== What needs to be done ==
Write the full listing out again, word for word, but omit the pictures.

== Excerpted data ==

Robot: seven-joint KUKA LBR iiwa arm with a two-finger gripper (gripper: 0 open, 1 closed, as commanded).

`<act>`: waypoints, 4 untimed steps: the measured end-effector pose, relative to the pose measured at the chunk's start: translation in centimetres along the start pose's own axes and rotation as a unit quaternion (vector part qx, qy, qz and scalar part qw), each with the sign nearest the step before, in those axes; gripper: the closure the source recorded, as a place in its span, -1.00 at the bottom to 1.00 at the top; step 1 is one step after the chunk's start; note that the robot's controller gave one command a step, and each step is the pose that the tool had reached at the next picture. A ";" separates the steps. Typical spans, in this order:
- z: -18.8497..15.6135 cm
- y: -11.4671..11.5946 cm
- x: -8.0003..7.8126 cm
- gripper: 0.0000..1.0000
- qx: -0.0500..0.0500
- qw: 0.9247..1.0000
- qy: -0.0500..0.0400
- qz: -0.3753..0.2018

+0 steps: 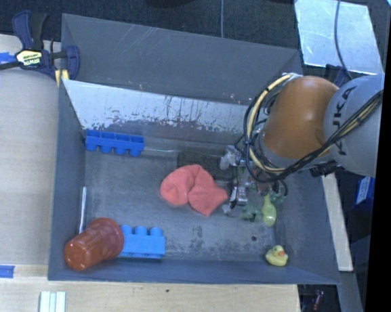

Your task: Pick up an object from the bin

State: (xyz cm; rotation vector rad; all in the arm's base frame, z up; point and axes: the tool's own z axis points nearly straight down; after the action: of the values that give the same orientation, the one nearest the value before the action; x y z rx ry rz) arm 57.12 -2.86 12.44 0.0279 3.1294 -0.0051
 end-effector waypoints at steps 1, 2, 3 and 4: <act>3.7 3.3 1.1 -1.00 -0.001 1.000 -0.001 0.007; 4.9 4.2 -5.1 1.00 0.000 1.000 -0.003 0.005; 4.9 4.2 -5.1 1.00 0.000 1.000 -0.002 0.005; 0.0 3.9 -4.0 1.00 0.001 0.999 0.000 -0.046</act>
Offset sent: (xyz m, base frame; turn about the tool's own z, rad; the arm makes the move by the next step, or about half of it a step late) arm 0.0486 0.0404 -0.0541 0.0126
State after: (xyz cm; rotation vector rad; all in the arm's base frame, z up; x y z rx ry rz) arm 61.21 0.97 12.51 -0.1176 3.1273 -0.0095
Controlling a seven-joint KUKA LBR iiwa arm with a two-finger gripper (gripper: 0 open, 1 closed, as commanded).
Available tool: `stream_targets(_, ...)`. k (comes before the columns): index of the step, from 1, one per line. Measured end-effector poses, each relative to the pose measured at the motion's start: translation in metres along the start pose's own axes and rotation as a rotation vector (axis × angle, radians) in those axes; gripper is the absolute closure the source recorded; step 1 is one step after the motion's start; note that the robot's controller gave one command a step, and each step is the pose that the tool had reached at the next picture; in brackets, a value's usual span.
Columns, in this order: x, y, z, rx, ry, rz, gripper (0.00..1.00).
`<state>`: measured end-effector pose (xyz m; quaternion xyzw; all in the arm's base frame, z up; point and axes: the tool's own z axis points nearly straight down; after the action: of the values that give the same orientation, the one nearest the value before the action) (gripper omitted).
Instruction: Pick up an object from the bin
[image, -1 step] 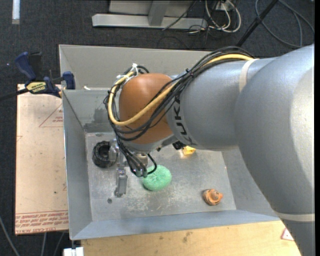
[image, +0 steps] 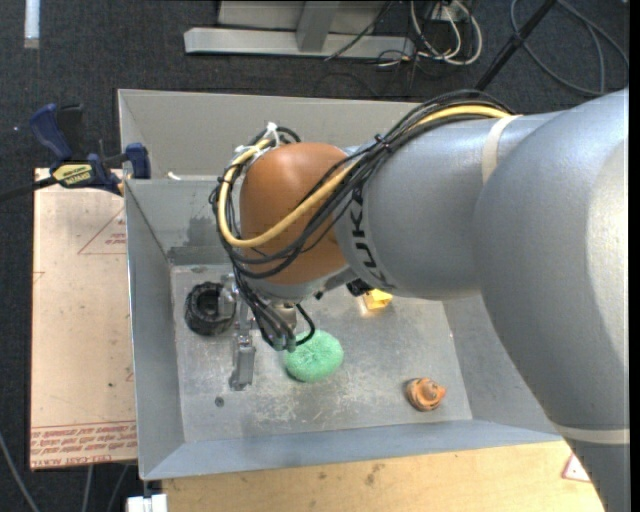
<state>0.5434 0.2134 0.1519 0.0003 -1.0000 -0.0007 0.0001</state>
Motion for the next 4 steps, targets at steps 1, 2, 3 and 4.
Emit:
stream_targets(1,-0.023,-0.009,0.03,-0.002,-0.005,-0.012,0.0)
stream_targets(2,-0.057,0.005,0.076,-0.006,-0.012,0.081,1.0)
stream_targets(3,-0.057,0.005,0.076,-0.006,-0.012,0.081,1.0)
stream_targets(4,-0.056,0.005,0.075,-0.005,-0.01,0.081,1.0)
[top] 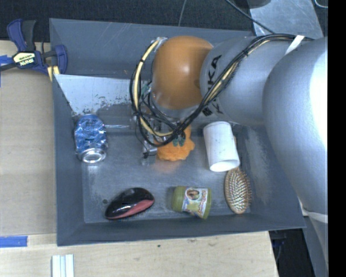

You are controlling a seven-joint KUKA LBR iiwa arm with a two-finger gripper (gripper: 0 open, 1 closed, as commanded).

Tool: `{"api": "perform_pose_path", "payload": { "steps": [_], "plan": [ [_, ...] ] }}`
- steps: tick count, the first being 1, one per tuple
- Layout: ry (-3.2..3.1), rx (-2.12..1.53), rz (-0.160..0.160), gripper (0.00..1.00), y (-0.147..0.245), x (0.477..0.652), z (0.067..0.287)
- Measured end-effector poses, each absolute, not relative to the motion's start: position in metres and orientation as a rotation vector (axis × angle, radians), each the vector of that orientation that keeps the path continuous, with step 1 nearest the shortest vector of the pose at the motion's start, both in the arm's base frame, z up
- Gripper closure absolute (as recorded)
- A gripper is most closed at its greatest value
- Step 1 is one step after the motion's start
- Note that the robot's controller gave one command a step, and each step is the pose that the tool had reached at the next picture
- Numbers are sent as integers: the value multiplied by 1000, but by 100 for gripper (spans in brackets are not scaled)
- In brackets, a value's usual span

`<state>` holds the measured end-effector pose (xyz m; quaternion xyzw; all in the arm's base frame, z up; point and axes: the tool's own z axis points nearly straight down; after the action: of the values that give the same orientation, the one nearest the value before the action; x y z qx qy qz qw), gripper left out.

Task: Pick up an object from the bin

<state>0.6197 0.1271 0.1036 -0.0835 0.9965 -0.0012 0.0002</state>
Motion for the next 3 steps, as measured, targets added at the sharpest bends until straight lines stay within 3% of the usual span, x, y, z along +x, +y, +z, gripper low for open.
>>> {"api": "perform_pose_path", "payload": {
  "steps": [1, 2, 3],
  "plan": [
    [3134, -208, -9, 0, 34, 616, 99],
    [3135, -132, -11, 0, -16, 600, 78],
    [3132, -136, -8, 100, -13, 601, 79]
  ]
}}
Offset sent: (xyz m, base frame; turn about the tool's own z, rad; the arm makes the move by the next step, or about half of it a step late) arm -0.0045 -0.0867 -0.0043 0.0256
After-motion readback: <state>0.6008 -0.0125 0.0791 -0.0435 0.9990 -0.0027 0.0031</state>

== Result below ==
Robot: seven-joint KUKA LBR iiwa arm with a two-finger gripper (gripper: 0 open, 1 closed, as commanded).

`<act>`: waypoints, 4 untimed steps: the measured end-effector pose, relative to the pose measured at the chunk's start: translation in centimetres along the start pose's own axes and rotation as a unit quaternion (vector part qx, qy, qz and scalar part qw), each with the sign nearest the step before, in those axes; gripper: the closure the source recorded, as a place in its span, -1.00 at the bottom to 1.00 at the top; step 1 is one step after the chunk's start; note that the robot's controller gave one command a step, and each step is the pose that the tool had reached at the next picture. A ";" separates the steps. Typical spans, in this order:
- z: -18.8497..15.6135 cm
- y: -11.4671..11.5946 cm
- x: -8.0003..7.8126 cm
- gripper: 0.0000..1.0000
- qx: -0.0500..0.0500
- qw: 0.9247..1.0000
- qy: -0.0500..0.0400
- qz: -0.3753..0.2018

+0 steps: 

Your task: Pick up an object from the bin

State: (xyz cm; rotation vector rad; all in the arm's base frame, z up; point and axes: the tool's own z axis points nearly straight down; after the action: of the values that give the same orientation, the one nearest the value before the action; x y z rx ry rz) arm 57.12 -2.86 12.44 0.0279 3.1294 -0.0051
 end-effector waypoints at steps 1, 2, 3 and 4: <act>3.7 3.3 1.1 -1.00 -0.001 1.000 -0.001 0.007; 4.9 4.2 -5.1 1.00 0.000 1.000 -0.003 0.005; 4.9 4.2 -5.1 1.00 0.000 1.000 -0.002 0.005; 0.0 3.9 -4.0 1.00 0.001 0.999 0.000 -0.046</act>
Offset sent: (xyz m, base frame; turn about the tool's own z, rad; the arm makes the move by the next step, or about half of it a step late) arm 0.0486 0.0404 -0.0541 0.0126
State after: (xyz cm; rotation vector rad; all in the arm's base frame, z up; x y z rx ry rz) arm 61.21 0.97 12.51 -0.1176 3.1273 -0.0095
Controlling a seven-joint KUKA LBR iiwa arm with a two-finger gripper (gripper: 0 open, 1 closed, as commanded).
Available tool: `stream_targets(_, ...)`. k (comes before the columns): index of the step, from 1, one per line. Measured end-effector poses, each relative to the pose measured at the motion's start: translation in metres along the start pose's own axes and rotation as a rotation vector (axis × angle, radians) in those axes; gripper is the absolute closure the source recorded; step 1 is one step after the motion's start; note that the robot's controller gave one command a step, and each step is the pose that the tool had reached at the next picture; in brackets, a value's usual span.
Columns, in this order: x, y, z, rx, ry, rz, gripper (0.00..1.00).
`<state>`: measured end-effector pose (xyz m; quaternion xyzw; all in the arm's base frame, z up; point and axes: the tool's own z axis points nearly straight down; after the action: of the values that give the same orientation, the one nearest the value before the action) (gripper omitted).
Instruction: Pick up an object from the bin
[image, -1 step] 
[image, +0 steps] 
<state>0.5434 0.2134 0.1519 0.0003 -1.0000 -0.0007 0.0001</state>
Motion for the next 4 steps, targets at steps 1, 2, 3 and 4.
Emit:
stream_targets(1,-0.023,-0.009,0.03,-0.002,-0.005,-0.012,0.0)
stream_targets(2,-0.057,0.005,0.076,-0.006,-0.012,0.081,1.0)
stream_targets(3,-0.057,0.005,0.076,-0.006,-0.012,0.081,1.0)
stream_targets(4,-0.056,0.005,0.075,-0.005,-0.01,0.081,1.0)
[top] 

You are controlling a seven-joint KUKA LBR iiwa arm with a two-finger gripper (gripper: 0 open, 1 closed, as commanded).

Tool: `{"api": "perform_pose_path", "payload": { "steps": [_], "plan": [ [_, ...] ] }}`
- steps: tick count, the first being 1, one per tuple
- Layout: ry (-3.2..3.1), rx (-2.12..1.53), rz (-0.160..0.160), gripper (0.00..1.00), y (-0.147..0.245), x (0.477..0.652), z (0.067..0.287)
- Measured end-effector poses, each absolute, not relative to the motion's start: position in metres and orientation as a rotation vector (axis × angle, radians), each the vector of that orientation that keeps the path continuous, with step 1 nearest the shortest vector of the pose at the motion's start, both in the arm's base frame, z up
- Gripper closure absolute (as recorded)
- A gripper is most closed at its greatest value
- Step 1 is one step after the motion's start
- Note that the robot's controller gave one command a step, and each step is the pose that the tool had reached at the next picture
- Numbers are sent as integers: the value multiplied by 1000, but by 100 for gripper (spans in brackets are not scaled)
- In brackets, a value's usual span

`<state>` holds the measured end-effector pose (xyz m; quaternion xyzw; all in the arm's base frame, z up; point and axes: the tool's own z axis points nearly straight down; after the action: of the values that give the same orientation, the one nearest the value before the action; x y z qx qy qz qw), gripper left out.

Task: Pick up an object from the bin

<state>0.6197 0.1271 0.1036 -0.0835 0.9965 -0.0012 0.0002</state>
Motion for the next 3 steps, as measured, targets added at the sharpest bends until straight lines stay within 3% of the usual span, x, y, z along +x, +y, +z, gripper low for open.
>>> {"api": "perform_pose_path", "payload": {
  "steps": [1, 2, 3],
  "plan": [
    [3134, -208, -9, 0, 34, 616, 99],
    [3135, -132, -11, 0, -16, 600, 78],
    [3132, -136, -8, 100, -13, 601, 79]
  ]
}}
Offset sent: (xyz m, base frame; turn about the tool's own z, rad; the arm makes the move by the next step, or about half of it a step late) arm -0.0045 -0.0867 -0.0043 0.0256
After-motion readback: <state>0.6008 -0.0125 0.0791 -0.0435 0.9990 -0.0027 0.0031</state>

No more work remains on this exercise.